* _TASK STATEMENT_
Extract the lines up to and including the one that contains "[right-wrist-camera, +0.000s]", starting with the first line of the entries below, and omit the pictures.

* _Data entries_
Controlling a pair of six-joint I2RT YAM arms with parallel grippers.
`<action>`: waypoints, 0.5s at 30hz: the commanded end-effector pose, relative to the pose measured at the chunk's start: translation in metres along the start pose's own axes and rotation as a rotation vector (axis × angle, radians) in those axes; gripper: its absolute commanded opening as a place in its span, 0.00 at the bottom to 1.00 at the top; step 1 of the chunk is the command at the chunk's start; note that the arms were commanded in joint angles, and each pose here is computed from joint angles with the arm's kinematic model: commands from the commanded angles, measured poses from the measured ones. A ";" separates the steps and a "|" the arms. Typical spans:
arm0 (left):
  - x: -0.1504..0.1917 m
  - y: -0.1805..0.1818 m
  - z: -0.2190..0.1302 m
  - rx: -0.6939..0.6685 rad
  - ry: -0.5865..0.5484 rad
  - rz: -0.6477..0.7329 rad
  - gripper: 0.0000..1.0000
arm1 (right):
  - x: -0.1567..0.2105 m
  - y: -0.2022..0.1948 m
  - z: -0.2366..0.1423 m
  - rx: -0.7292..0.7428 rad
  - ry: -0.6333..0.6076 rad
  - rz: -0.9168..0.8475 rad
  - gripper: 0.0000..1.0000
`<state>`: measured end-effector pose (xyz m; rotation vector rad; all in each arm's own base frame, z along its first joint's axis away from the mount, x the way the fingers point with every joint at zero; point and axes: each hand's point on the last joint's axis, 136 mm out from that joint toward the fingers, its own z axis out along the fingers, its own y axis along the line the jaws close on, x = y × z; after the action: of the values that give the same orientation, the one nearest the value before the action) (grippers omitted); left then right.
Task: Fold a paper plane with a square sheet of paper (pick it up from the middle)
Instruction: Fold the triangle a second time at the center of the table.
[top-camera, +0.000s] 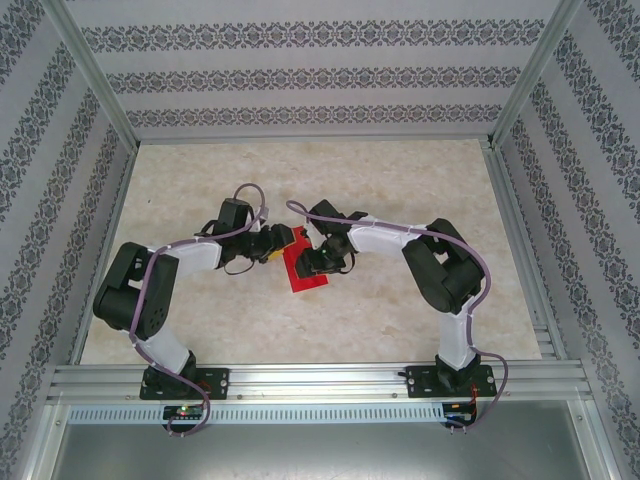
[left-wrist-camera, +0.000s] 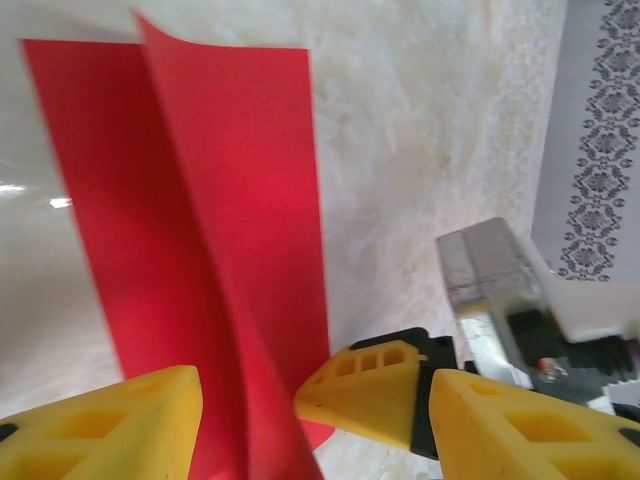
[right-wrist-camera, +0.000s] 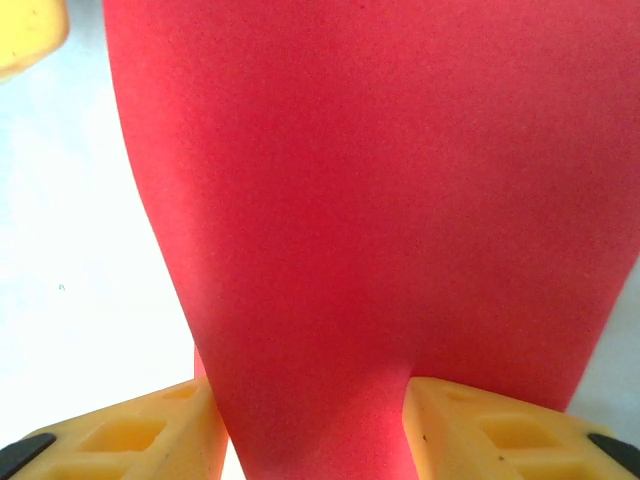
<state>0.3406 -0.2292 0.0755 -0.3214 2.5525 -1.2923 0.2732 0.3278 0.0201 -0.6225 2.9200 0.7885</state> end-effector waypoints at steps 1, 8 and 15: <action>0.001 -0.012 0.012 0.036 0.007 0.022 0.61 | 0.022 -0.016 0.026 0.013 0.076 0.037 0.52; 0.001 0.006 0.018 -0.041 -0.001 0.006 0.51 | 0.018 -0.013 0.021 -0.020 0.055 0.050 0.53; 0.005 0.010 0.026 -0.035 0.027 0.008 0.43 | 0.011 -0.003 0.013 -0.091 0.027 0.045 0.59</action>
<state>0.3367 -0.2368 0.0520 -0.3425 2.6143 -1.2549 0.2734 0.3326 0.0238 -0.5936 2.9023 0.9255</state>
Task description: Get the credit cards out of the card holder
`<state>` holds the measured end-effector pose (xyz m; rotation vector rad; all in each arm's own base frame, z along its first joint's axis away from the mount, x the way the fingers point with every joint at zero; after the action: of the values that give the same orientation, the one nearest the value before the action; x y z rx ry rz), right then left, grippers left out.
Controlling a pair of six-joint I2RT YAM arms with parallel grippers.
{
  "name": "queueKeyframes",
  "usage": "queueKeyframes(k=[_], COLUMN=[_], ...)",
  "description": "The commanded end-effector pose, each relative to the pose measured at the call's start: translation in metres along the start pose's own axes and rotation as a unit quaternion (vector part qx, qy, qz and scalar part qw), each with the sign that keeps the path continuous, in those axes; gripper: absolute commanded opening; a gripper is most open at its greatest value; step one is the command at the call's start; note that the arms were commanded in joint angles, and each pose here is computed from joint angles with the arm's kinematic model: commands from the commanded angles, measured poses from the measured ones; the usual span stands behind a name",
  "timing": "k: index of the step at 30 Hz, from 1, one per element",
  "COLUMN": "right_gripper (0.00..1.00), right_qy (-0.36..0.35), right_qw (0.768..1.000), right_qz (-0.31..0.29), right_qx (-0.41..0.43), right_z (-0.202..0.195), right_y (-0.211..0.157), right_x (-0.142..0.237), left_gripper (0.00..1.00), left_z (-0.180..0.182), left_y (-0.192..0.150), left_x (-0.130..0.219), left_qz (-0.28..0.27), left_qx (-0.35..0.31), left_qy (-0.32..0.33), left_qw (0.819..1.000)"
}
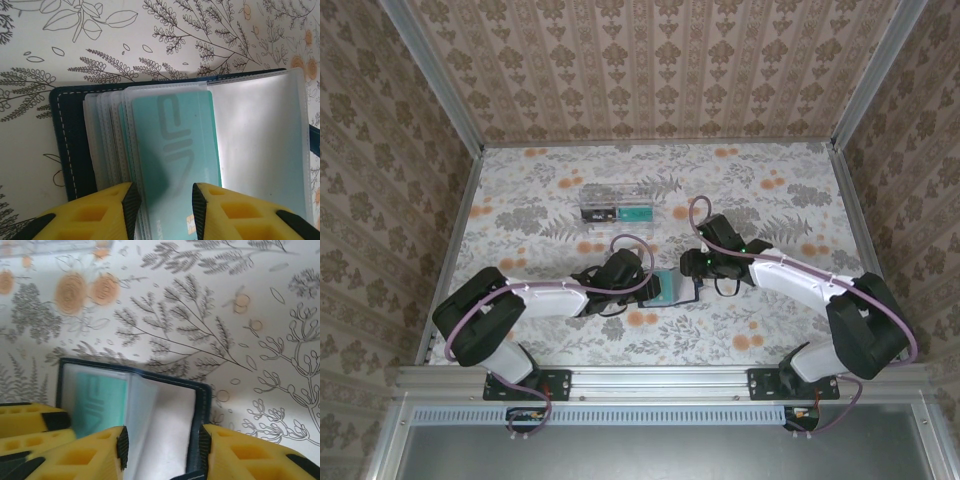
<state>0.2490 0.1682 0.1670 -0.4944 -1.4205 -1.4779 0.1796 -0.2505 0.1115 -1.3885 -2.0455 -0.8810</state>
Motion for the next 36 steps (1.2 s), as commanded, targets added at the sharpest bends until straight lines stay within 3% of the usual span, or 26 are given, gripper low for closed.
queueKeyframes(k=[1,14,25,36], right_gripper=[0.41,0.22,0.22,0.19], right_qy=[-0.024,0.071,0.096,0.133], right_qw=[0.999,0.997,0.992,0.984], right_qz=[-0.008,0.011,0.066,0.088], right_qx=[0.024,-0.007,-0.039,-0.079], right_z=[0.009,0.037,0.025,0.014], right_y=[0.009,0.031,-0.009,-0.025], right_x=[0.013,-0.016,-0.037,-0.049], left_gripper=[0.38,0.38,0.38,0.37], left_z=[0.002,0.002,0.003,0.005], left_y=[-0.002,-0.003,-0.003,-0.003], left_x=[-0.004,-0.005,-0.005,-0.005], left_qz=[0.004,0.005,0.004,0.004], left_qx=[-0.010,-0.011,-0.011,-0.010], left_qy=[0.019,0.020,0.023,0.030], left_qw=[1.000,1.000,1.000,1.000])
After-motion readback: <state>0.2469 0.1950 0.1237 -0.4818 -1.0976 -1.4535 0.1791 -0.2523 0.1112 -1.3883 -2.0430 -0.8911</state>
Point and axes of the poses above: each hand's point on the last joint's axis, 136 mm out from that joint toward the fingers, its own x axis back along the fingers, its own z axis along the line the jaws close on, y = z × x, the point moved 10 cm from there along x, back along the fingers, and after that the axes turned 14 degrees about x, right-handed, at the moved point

* _ANSWER SPACE_
Controlling a pair of six-joint I2RT YAM arms with parallel grippers.
`<action>`: waypoints, 0.5s at 30hz: the commanded end-effector pose, relative to the pose measured at the chunk's start: translation in metres along the start pose's own axes and rotation as a rotation vector (axis × angle, radians) in those axes; gripper: its absolute commanded opening as a place in its span, 0.00 at the bottom to 1.00 at the top; step 1 of the chunk is the command at the chunk's start; note that the arms were commanded in joint angles, and each pose here is computed from joint angles with the arm's kinematic model: commands from the commanded angles, measured poses from the measured ones. A ";" separates the steps and a "|" the arms. Typical spans:
arm0 (left):
  - x: -0.1504..0.1917 m
  - y: -0.1805..0.1818 m
  - z: -0.2190..0.1302 m
  - rx: -0.6939..0.6685 rad
  - ry: -0.5865..0.5484 rad
  - rz: -0.6477..0.7329 rad
  - gripper: 0.0000..1.0000
arm1 (right):
  - x: -0.1567..0.2105 m
  - y: -0.2022..0.1948 m
  - z: -0.2366..0.1423 m
  - rx: -0.7292..0.7428 rad
  - ry: -0.6333..0.6076 rad
  - rz: -0.9168..0.8475 rad
  - gripper: 0.0000..1.0000
`<state>`: measured end-effector pose (xyz m; rotation vector rad; all in each arm's own base frame, z along its first joint's axis away from the mount, x the way the fingers point with every joint at zero; point and axes: each hand's point on the last joint's axis, 136 mm out from that joint toward the fingers, its own z axis out along the fingers, its own y axis along the line the jaws close on, x = y × z; after the action: of the values that give the same orientation, the one nearest the value before the action) (grippers omitted); left then right.
Task: Fold a paper plane with a square sheet of paper (pick it up from the middle)
Instruction: Fold the triangle a second time at the center of the table.
[top-camera, +0.000s] 
[left-wrist-camera, +0.000s] 
[right-wrist-camera, +0.000s] 

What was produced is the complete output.